Part of the problem may be the injunction to respond to G.L. Kittredge's ninety year-old argument regarding the "roadside drama" of the pilgrimage. Such a focus might have led Harding away from the most prominent Chaucerians, whose research has moved beyond this question into other arenas more relevant to contemporary concerns, or it might have made participation in the collection less appealing to them. There are many scholars one would expect to find in here--Lee Patterson, Carolyn Dinshaw, and Paul Strohm are only the most obvious few. But even in terms of the "dramatic" focus on the pilgrims, one notes particularly the absence of H. Marshall Leicester's work; he is neither a contributor nor adequately mentioned in the notes. His PMLA essay on the "Art of Impersonation" in the Tales remains absolutely central to scholarly discussion, but it goes unremarked in these pages (Leicester's book, The Disenchanted Self, is cited by Ganim and Lesley Lawton). We might couple these limitations with the fact that the collection references the Norton Critical Edition of the Canterbury Tales as its "scholarly" text presumably because that is the edition the Agregation assigns. That, in itself, speaks volumes as to the limits of the collection's usefulness for purposes other than the Agregation. Unlike other widely available collections of essays, whether written to purpose or amassed from previously published work, the scholarly apparatus in this collection weakens its usefulness and exemplarity whether seen as introductory or specialized readings of Chaucer.

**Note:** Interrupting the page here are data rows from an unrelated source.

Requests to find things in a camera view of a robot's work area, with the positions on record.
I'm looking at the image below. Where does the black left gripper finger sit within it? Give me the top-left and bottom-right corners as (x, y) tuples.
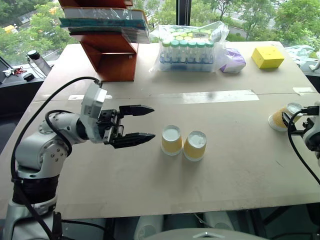
(109, 132), (157, 150)
(118, 104), (155, 118)

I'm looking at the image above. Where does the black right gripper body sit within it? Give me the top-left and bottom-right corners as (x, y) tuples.
(291, 115), (317, 137)

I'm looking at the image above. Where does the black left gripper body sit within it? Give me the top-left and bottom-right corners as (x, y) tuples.
(96, 108), (125, 146)

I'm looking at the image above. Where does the yellow paper cup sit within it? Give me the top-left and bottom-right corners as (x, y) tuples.
(182, 130), (208, 162)
(267, 102), (305, 133)
(160, 124), (184, 156)

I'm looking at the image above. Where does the orange wooden shelf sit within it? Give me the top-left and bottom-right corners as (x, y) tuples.
(57, 0), (140, 83)

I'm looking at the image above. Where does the small white object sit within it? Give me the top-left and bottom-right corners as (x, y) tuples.
(309, 59), (320, 73)

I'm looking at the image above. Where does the yellow box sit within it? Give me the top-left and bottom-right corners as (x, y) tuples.
(251, 45), (286, 70)

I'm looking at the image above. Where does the blue tube rack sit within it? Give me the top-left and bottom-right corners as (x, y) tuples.
(159, 51), (216, 73)

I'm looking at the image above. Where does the crumpled clear plastic bag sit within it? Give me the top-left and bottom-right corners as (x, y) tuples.
(284, 44), (320, 64)

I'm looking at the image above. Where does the teal capped sample tube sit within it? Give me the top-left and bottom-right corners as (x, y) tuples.
(196, 41), (206, 64)
(170, 39), (181, 63)
(178, 39), (189, 63)
(161, 40), (172, 63)
(204, 41), (215, 64)
(187, 41), (198, 64)

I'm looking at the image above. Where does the plastic wrapped dark book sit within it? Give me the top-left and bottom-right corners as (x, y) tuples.
(67, 25), (152, 45)

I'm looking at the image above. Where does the purple white packet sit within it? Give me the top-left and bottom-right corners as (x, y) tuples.
(219, 47), (247, 74)

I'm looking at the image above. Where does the green capped tube pack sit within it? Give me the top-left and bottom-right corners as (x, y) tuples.
(159, 24), (216, 43)

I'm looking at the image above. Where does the grey rounded shape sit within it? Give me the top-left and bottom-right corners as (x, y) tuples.
(202, 211), (236, 231)
(133, 214), (165, 240)

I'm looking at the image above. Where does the teal book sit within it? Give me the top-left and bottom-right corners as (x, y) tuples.
(58, 16), (148, 29)

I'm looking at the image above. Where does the black capped water bottle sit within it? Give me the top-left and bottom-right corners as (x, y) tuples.
(26, 49), (55, 77)

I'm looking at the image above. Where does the black side table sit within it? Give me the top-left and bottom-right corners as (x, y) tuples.
(0, 56), (49, 119)

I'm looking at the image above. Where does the pack of green-capped bottles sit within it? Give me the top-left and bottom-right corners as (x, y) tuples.
(148, 20), (231, 74)

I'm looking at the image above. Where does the plastic wrapped white book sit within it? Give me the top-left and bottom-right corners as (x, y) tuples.
(61, 6), (149, 21)

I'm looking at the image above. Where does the silver robot torso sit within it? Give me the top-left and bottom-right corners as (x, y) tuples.
(141, 227), (271, 240)

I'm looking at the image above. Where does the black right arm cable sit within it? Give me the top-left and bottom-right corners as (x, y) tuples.
(287, 105), (320, 187)

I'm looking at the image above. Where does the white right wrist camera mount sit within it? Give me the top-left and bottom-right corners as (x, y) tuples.
(302, 100), (320, 153)

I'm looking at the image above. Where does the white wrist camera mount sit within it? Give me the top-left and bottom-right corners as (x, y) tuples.
(80, 81), (109, 144)
(302, 100), (320, 153)

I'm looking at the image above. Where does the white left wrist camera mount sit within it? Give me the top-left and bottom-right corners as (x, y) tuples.
(80, 81), (109, 144)

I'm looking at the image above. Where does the short black left arm cable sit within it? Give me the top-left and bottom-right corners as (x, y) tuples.
(44, 109), (74, 157)

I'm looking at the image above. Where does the long black left arm cable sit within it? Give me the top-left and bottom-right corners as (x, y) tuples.
(10, 76), (104, 240)

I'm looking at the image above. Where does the black window frame post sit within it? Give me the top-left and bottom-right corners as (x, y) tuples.
(175, 0), (193, 26)

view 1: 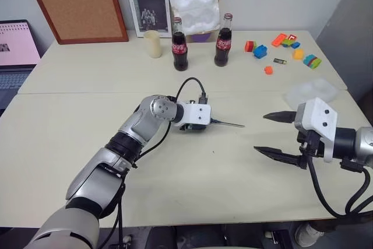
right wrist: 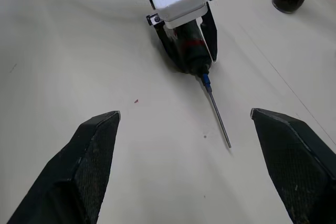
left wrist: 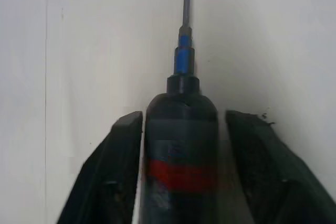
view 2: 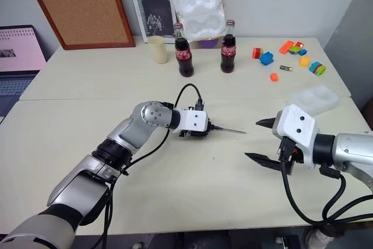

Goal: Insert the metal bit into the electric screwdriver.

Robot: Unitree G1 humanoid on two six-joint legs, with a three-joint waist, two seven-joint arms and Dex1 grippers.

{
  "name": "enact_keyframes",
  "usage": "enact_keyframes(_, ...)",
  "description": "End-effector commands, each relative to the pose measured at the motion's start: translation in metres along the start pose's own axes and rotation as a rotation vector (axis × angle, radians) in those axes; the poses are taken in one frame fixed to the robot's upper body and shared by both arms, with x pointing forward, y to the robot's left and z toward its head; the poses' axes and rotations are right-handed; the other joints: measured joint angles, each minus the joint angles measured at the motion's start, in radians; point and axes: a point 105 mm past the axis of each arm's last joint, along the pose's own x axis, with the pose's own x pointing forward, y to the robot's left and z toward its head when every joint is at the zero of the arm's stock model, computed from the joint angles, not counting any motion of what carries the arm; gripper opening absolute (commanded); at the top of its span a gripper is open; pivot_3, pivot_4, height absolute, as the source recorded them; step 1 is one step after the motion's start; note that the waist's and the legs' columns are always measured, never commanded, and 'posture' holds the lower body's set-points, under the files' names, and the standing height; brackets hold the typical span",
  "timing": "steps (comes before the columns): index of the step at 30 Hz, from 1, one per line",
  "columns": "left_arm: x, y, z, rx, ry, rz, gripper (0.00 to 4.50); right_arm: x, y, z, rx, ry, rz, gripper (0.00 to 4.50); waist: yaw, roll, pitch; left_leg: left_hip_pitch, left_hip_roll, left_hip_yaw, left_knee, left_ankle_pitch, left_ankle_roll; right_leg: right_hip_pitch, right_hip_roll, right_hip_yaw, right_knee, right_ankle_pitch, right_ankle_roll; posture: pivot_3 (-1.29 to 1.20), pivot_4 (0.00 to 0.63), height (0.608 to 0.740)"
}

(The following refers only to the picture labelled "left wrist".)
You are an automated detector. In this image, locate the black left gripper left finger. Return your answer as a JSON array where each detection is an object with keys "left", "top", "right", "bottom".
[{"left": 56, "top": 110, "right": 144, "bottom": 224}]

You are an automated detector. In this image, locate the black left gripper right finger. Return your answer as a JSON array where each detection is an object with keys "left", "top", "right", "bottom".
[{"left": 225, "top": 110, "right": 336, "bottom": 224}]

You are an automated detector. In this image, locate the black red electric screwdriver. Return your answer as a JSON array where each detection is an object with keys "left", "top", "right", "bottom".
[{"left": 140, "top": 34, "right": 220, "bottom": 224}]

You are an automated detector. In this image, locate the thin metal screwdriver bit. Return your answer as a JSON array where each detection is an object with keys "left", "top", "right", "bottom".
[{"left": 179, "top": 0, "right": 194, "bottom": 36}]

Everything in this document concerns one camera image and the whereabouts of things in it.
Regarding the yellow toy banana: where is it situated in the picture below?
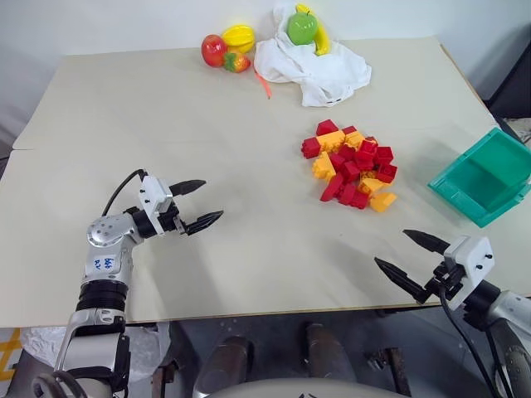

The collection opens with an essay by C. David Benson, "Trust the Tale, Not the Teller," offering a thumbnail of the argument in his 1986 book, Chaucer's Drama of Style. Warning of the dangers of taking the Canterbury pilgrims as real people, he urges readers to attend to the genres of the tales and the dramatic play between them to find the poem's meaning. Following Benson is the Blandeau essay mentioned earlier, which argues that Pasolini's film, as a "visual reading" of the Tales, "reveals what distinguishes the work as a turning-point in late medieval poetry . . . a new concern with authorship" (36). She makes an interesting point about the alignment of space and pacing through something of a mistranslation of the rhyming couplet space/pace in the General Prologue. "Pace" at 1.35-36 in Middle English does not mean "pace" but is a present tense verb, meaning to "pass, go, travel." Of course the pace one keeps (and that Pasolini might manipulate) can be abstracted from this passing or going, but Blandeau fails to argue explicitly for these connections in her discussion. The essay is particularly inventive given the "roadside drama" focus of the collection and the fact that Pasolini's film elides much of Chaucer's framing discourse and thus any "drama" on the roadside, which she reads as an act of "translating the essentially fragmentary nature of the text" (41) into filmic discourse.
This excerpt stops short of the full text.